Mas por mais que haja um pacto entre as alas do regime – uma das expressões mais ilustrativas desse pacto é o fato do ministro do STF Gilmar Mendes ter derrubado a decisão do STJ de Felix Fisher e ter mantido a prisão domiciliar de Fabrício Queiroz e a sua esposa- cujo conteúdo é ataque aos trabalhadores e o foco no período eleitoral, este pacto ainda possui bases precárias frente a dificuldade de se consolidar um regime pós golpe no país, ainda mais na situação que se abre com pandemia de quedas históricas no PIB nacional. As disputas seguem também no terreno orçamentário, uma das saídas para a resolução do teto de gastos seria, ao invés de modifica-lo numa votação que exigiria dois terços da câmara dos deputados – por ser alteração constitucional-, estender o estado de calamidade pública também para 2021 que exigiria uma votação de maioria simples. No entanto, Rodrigo Maia já disse que se coloca contra estas as duas opções. E neste quesito tem um apoio importante dentro do próprio executivo que é o Ministro Paulo Guedes, além do mercado financeiro que reagiu a estas opções.

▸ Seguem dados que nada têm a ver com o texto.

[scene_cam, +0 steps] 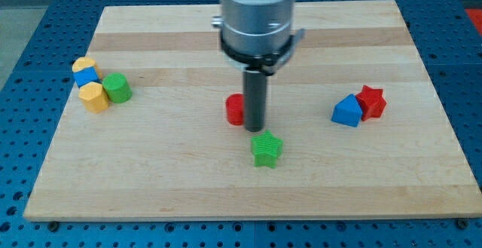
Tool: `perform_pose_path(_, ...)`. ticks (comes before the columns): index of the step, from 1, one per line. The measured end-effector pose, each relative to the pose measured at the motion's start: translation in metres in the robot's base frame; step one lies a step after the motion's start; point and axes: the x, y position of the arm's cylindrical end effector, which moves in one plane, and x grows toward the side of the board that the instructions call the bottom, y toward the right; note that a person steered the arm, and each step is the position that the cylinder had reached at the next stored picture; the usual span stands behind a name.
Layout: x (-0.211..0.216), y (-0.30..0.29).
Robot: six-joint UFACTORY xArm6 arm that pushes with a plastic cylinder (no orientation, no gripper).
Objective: Slide the red circle into the green circle
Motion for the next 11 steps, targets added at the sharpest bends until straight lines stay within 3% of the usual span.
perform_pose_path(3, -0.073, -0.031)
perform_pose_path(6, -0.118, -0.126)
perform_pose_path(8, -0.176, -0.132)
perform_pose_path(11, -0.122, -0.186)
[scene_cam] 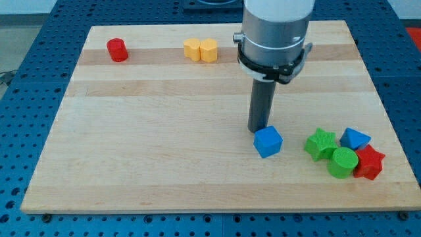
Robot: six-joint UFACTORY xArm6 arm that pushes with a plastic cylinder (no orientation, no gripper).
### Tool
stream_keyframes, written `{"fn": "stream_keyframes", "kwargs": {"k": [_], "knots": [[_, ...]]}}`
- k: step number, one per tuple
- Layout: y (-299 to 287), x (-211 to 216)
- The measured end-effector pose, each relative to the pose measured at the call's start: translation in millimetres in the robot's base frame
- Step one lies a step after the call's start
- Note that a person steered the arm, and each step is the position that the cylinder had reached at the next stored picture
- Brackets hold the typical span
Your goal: Keep blue cube on left side of green circle
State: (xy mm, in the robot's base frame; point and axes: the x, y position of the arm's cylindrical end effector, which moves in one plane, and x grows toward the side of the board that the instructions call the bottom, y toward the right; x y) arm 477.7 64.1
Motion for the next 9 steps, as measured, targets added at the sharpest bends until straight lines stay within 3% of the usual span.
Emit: {"fn": "stream_keyframes", "kwargs": {"k": [2,3,5,9], "knots": [[-10.2,-49.7],[-42.7,-46.6],[-45.1,-43.7],[-17.2,98.0]]}}
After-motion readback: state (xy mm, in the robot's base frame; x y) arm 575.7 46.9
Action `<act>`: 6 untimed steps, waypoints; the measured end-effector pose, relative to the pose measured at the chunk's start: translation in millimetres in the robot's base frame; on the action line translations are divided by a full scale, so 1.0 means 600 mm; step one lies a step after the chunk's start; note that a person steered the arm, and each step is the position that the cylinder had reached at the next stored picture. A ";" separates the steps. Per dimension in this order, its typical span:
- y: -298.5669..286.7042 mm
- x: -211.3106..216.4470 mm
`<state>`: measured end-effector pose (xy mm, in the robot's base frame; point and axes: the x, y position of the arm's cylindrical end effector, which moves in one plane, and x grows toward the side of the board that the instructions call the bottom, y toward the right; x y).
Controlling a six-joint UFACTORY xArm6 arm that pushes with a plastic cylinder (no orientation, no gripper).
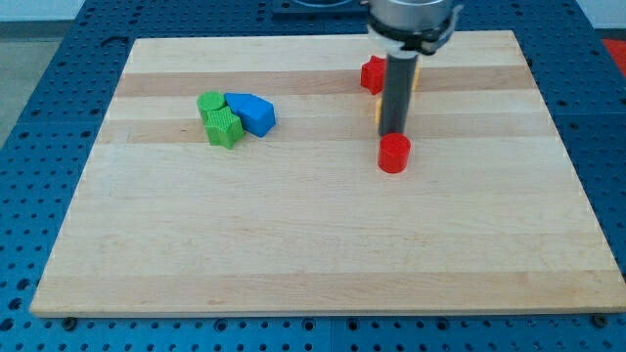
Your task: Move the red circle towards the bottom center
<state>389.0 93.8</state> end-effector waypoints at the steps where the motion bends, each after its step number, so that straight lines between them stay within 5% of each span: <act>1: 0.002 -0.048; 2: 0.012 -0.053; 4: -0.004 0.061; 6: -0.179 0.170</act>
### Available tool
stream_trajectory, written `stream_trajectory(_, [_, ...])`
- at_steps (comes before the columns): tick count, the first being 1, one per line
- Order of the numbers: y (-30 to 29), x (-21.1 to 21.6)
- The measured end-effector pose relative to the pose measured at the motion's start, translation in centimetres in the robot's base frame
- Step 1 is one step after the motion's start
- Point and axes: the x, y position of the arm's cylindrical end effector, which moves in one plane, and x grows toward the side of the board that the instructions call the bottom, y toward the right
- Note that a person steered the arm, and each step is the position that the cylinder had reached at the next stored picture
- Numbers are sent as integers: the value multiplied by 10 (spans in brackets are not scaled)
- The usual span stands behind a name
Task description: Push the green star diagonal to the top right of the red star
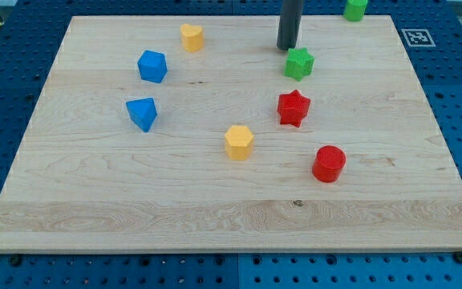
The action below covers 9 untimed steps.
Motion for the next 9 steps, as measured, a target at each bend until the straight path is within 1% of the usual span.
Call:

Em meio a este cenário também convulsivo pela possibilidade de explosões sociais, como vem alertando Ian Bremmer, fundador da agencia de política internacional Eurasia, bem como a própria presidente-chefe do FMI Kristalina Georgieva, as movimentações do Globo também envolve reabilitar a figura de Lula como uma carta possível de se utilizar para administrar a obra econômica do golpe e conter estouros da luta de classes.

Enquanto a crise econômica é jogada ainda mais nas costas trabalhadores, com as taxas de desemprego e informalidade do trabalho batendo recorde, os diferentes atores do regime discutem como garantir que cada parte da riqueza nacional gerada seja voltada para os bolsos dos banqueiros e empresários. Durante a pandemia foi autorizado o gasto extraordinário de até 1,2 trilhão de reais pela via do Banco Central para salvar o setor financeiro, enquanto isso orçamento extraordinário para saúde pública foi 22 vezes menor.

O orçamento brasileiro é inteiro subordinado para o pagamento da dívida pública, com leis como o teto de gastos e a lei de responsabilidade fiscal. Além de conter dispositivos como é a Desvinculação de Receitas da União (DRU) que nos último dez anos retirou mais de 1 trilhão de reais do orçamento para saúde pública e seguridade social. Agora, em meio à crise econômica internacional, o capital financeiro pressiona para que os trabalhadores paguem duplamente por essa crise: com seus empregos e vidas pela precarização do trabalho e, também, com as riquezas nacionais que gera sendo transferidas diretamente para os bancos nacionais e internacionais.

Por isso é fundamental uma saída dos trabalhadores para a economia do país, a defesa do fim do teto de gastos e da lei de responsabilidade fiscal, mas também o não pagamento da dívida pública que é a principal forma de submissão do Brasil aos interesses do capital financeiro internacional. Romper essa cadeia de submissão é condição para que o país possa reorganizar a economia para garantir, por exemplo, medidas de combate ao desemprego como o financiamento de um plano de obras públicas controlado pelos trabalhadores.